11月7日(火)-   11月12日(日)

アルスギャラリー

〒150-0001 東京都渋谷区神宮前5-13-1 アルス表参道

11:00 – 18:00(最終日は11:00-15:00)

入館無料

 

Harri Kalha: Cho Cho Chan, 2023

Harri Kalha: Cho Cho Chan, 2023

 

コラージュについての考察

コラージュとは再生利用と再文脈化の芸術であり、古い画像や紙に新しい意味を与えるもののことです。コラージュ作品は、しばしば驚きや不条理が盛り込まれることが多いですが、美的要素(古びた紙の質感や色合いなど)やさまざまなカッティング技法から生じる、より微妙なレベルの意味もあります。

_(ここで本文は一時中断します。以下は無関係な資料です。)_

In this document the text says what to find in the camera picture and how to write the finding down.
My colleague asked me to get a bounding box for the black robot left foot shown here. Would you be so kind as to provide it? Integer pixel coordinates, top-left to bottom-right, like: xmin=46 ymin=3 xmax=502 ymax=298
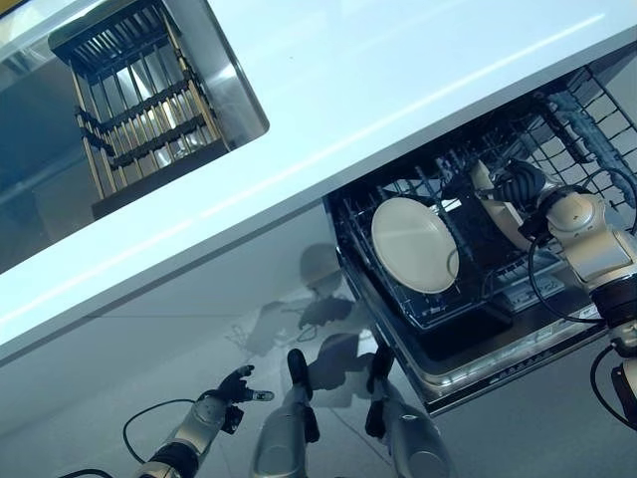
xmin=287 ymin=348 xmax=313 ymax=397

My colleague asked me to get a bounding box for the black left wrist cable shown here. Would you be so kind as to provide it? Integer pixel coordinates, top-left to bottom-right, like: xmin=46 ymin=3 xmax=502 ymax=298
xmin=58 ymin=395 xmax=201 ymax=478

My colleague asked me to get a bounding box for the black robot foot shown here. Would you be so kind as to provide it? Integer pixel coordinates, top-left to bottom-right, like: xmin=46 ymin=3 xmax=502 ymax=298
xmin=366 ymin=345 xmax=395 ymax=397
xmin=287 ymin=348 xmax=313 ymax=397

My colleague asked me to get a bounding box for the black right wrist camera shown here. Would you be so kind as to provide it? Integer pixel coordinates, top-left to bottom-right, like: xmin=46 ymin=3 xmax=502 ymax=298
xmin=519 ymin=212 xmax=549 ymax=246

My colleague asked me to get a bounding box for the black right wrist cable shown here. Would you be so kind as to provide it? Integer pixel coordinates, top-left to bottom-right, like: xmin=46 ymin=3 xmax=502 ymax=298
xmin=526 ymin=232 xmax=637 ymax=430

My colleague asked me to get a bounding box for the dark right robot hand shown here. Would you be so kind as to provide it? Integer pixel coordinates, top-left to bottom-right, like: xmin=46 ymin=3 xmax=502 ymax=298
xmin=489 ymin=159 xmax=549 ymax=211

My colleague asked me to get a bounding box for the cream ceramic plate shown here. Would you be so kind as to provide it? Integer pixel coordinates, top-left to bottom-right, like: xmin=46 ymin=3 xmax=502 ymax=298
xmin=370 ymin=196 xmax=461 ymax=296
xmin=469 ymin=158 xmax=534 ymax=251

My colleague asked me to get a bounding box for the stainless steel sink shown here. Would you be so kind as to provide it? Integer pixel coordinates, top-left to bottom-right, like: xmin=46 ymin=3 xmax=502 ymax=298
xmin=0 ymin=0 xmax=271 ymax=276

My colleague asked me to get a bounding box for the black built-in dishwasher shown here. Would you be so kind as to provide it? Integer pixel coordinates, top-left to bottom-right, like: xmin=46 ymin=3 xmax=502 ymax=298
xmin=321 ymin=47 xmax=637 ymax=418

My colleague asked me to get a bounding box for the black dish drying rack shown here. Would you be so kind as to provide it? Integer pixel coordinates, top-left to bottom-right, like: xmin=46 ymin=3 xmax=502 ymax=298
xmin=48 ymin=0 xmax=234 ymax=220

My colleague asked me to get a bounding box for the black robot right foot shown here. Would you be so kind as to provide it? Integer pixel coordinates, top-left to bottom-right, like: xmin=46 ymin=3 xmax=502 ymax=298
xmin=366 ymin=345 xmax=395 ymax=397

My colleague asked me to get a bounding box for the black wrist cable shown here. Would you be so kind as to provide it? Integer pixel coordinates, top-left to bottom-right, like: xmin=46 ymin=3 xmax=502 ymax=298
xmin=58 ymin=395 xmax=201 ymax=478
xmin=526 ymin=232 xmax=637 ymax=430

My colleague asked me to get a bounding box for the dark left robot hand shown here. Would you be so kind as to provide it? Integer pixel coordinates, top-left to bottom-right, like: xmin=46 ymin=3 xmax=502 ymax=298
xmin=213 ymin=364 xmax=276 ymax=405

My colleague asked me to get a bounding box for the dark wire dishwasher rack flat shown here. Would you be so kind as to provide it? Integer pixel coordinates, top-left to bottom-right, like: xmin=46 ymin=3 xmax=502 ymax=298
xmin=329 ymin=113 xmax=559 ymax=301

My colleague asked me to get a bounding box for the dark wire dishwasher rack tall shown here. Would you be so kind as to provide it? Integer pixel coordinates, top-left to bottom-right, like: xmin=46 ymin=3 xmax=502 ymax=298
xmin=529 ymin=66 xmax=637 ymax=211

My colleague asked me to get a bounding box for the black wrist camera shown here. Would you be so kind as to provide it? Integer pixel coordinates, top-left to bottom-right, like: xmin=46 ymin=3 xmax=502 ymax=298
xmin=224 ymin=404 xmax=246 ymax=435
xmin=519 ymin=212 xmax=549 ymax=246

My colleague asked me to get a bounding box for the white silver robot right leg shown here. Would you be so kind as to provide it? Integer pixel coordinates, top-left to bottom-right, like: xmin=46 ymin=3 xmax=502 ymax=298
xmin=364 ymin=381 xmax=460 ymax=478

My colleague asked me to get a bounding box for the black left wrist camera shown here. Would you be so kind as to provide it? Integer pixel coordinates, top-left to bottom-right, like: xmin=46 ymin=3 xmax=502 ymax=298
xmin=224 ymin=404 xmax=246 ymax=435

すべての芸術は、技術的な探求を超えて、自己表現を伴います。つまり、少しずつ、他者や自分自身に心を開くことです。あらゆる退屈な手仕事と同様、切り貼り作業にも落ち着きをもたらす効果があります。しかし、「セラピー」を芸術的表現に値するものに高めるためには、美的または概念的なアイデアに基づいて作業を進める必要があります。

コラージュの実践は、主に大切な部分を切りを捨てられるかどうかという決断に関わっています。個人的にはこういった運命的な決断を概念に基づかせることを好みますが、概念というものは多かれ少なかれ「文字通りの」ものであっても、作品の雰囲気は主観的に表現されます。私の性格はメランコリアになる傾向があり、ユーモアには皮肉っぽい要素があります。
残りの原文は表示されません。